**The task**: How many lines in these records include the string "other"? Reply with that number alone.

**Data excerpts**:
<<<<

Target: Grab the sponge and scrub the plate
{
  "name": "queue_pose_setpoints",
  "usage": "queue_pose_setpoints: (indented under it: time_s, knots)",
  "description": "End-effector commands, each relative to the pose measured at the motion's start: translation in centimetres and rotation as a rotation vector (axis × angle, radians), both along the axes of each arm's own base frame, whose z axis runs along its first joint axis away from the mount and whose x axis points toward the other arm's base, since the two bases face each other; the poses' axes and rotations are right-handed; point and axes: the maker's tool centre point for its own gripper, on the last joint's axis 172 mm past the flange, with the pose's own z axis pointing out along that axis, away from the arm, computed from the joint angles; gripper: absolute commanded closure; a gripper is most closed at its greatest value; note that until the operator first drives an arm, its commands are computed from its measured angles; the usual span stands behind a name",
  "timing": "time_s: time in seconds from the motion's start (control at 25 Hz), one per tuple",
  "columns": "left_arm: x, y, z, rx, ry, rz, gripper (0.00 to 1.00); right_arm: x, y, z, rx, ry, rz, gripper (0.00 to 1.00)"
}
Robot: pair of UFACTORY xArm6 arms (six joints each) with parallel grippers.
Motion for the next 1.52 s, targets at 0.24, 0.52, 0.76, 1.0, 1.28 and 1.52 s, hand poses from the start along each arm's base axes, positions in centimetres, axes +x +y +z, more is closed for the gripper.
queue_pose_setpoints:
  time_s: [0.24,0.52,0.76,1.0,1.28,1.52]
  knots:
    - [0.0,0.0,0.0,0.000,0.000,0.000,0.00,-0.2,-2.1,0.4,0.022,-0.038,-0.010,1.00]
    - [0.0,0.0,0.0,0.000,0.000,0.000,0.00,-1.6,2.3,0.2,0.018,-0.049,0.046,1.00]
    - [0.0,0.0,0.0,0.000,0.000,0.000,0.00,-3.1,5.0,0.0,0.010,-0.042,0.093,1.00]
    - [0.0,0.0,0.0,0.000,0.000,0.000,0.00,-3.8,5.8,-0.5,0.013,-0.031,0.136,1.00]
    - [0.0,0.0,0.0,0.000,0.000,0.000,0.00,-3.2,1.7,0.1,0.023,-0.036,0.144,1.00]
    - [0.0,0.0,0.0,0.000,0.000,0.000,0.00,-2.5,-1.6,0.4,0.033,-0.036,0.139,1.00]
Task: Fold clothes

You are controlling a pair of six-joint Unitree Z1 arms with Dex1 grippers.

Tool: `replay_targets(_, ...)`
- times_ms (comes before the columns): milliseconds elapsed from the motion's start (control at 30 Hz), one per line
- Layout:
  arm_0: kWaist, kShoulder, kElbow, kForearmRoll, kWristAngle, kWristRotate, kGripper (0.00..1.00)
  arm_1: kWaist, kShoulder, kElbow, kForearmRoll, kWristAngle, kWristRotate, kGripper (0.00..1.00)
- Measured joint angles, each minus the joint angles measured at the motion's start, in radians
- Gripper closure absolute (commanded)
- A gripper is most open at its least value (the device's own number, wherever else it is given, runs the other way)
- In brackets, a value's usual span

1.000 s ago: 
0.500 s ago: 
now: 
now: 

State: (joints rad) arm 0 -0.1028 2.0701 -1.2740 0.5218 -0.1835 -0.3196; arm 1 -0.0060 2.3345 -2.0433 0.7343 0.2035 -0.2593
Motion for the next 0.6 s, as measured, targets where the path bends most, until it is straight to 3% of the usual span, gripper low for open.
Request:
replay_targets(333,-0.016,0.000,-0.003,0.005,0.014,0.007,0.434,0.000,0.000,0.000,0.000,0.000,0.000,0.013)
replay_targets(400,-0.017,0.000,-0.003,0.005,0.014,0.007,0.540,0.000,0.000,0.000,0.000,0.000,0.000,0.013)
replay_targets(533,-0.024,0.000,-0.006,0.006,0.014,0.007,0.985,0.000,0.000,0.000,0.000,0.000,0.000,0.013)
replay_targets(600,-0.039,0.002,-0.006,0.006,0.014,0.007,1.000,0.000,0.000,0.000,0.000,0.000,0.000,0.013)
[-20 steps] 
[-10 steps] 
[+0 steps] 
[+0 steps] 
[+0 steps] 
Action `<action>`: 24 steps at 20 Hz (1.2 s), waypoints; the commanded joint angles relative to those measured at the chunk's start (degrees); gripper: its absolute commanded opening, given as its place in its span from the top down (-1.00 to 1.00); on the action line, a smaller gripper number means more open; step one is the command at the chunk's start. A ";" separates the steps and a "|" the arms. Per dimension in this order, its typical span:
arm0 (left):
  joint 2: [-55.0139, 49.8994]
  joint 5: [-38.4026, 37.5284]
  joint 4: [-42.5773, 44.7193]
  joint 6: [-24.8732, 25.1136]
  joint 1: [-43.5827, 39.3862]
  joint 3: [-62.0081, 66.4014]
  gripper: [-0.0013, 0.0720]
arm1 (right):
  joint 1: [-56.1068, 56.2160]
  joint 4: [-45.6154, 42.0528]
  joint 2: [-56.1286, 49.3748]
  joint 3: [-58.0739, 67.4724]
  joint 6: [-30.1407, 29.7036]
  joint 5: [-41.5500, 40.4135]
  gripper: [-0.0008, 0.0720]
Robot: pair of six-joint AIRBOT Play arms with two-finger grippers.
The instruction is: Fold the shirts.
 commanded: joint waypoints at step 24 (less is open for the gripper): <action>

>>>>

**Result below**: 2